#### Work required:
The answer should reproduce the listing below character for character.

+ + + +

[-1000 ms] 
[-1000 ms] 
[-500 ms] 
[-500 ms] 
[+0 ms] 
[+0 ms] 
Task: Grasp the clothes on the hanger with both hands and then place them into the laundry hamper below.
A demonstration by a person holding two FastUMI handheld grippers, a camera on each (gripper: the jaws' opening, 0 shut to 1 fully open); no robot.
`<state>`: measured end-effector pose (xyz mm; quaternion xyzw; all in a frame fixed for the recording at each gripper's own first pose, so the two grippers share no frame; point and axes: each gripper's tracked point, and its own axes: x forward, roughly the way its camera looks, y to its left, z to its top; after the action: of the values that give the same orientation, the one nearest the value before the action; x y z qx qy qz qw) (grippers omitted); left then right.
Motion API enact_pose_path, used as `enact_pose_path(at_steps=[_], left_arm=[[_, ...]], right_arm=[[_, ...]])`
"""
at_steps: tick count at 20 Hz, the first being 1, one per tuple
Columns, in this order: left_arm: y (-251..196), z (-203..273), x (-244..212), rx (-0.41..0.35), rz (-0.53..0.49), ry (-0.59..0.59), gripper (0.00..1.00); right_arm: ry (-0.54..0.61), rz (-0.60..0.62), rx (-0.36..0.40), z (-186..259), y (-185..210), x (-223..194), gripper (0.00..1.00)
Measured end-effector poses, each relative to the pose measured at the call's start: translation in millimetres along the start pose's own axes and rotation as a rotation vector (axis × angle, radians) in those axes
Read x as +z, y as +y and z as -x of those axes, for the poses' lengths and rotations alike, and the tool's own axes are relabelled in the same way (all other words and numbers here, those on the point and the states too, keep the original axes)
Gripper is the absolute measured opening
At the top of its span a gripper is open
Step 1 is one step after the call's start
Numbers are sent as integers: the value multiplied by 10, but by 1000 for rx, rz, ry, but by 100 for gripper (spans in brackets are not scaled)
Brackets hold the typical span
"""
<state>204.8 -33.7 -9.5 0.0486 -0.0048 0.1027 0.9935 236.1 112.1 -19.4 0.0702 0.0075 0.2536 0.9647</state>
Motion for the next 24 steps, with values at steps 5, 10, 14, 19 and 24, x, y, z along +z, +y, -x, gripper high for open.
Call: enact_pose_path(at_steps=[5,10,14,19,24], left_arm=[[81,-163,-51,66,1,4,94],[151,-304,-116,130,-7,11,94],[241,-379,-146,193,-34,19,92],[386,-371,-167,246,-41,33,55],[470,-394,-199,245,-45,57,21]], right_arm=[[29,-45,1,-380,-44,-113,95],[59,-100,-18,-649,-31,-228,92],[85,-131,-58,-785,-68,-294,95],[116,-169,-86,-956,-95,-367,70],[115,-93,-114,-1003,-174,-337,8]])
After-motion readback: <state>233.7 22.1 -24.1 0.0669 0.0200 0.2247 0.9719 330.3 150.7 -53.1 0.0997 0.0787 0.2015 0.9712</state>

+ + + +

#### Answer to the exercise:
[-1000 ms] 
[-1000 ms] 
[-500 ms] 
[-500 ms] 
[+0 ms] 
[+0 ms] 
Task: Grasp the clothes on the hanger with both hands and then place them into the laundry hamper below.
A demonstration by a person holding two FastUMI handheld grippers, a camera on each (gripper: the jaws' opening, 0 shut to 1 fully open); no robot.
`<state>`: measured end-effector pose (xyz mm; quaternion xyzw; all in a frame fixed for the recording at each gripper's own first pose, so the two grippers share no frame; point and axes: each gripper's tracked point, and its own axes: x forward, roughly the way its camera looks, y to its left, z to its top; after the action: of the values that give the same orientation, the one nearest the value before the action; x y z qx qy qz qw) (grippers omitted); left then right.
Motion API enact_pose_path, used as `enact_pose_path(at_steps=[_], left_arm=[[_, ...]], right_arm=[[_, ...]])`
"""
at_steps: tick count at 20 Hz, the first being 1, one per tuple
Columns, in this order: left_arm: y (-251..196), z (-203..273), x (-244..212), rx (-0.41..0.35), rz (-0.53..0.49), ry (-0.59..0.59), gripper (0.00..1.00); right_arm: ry (-0.54..0.61), rz (-0.60..0.62), rx (-0.36..0.40), z (-186..259), y (-185..210), x (-223..194), gripper (0.00..1.00)
Measured end-effector poses, each relative to the pose measured at the call's start: translation in millimetres along the start pose's own axes and rotation as a rotation vector (axis × angle, radians) in those axes
Read x as +z, y as +y and z as -x of those axes, for the poses' lengths and rotations alike, and the tool's own axes are relabelled in the same way (all other words and numbers here, those on the point and the states too, keep the original axes)
Gripper is the absolute measured opening
At the top of its span a gripper is open
Step 1 is one step after the call's start
Numbers are sent as integers: the value multiplied by 10, but by 1000 for rx, rz, ry, but by 100 for gripper (spans in brackets are not scaled)
Brackets hold the typical span
"""
<state>204.8 -33.7 -9.5 0.0486 -0.0048 0.1027 0.9935 236.1 112.1 -19.4 0.0702 0.0075 0.2536 0.9647</state>
Motion for the next 24 steps, with values at steps 5, 10, 14, 19 and 24, x, y, z along +z, +y, -x, gripper high for open.
Call: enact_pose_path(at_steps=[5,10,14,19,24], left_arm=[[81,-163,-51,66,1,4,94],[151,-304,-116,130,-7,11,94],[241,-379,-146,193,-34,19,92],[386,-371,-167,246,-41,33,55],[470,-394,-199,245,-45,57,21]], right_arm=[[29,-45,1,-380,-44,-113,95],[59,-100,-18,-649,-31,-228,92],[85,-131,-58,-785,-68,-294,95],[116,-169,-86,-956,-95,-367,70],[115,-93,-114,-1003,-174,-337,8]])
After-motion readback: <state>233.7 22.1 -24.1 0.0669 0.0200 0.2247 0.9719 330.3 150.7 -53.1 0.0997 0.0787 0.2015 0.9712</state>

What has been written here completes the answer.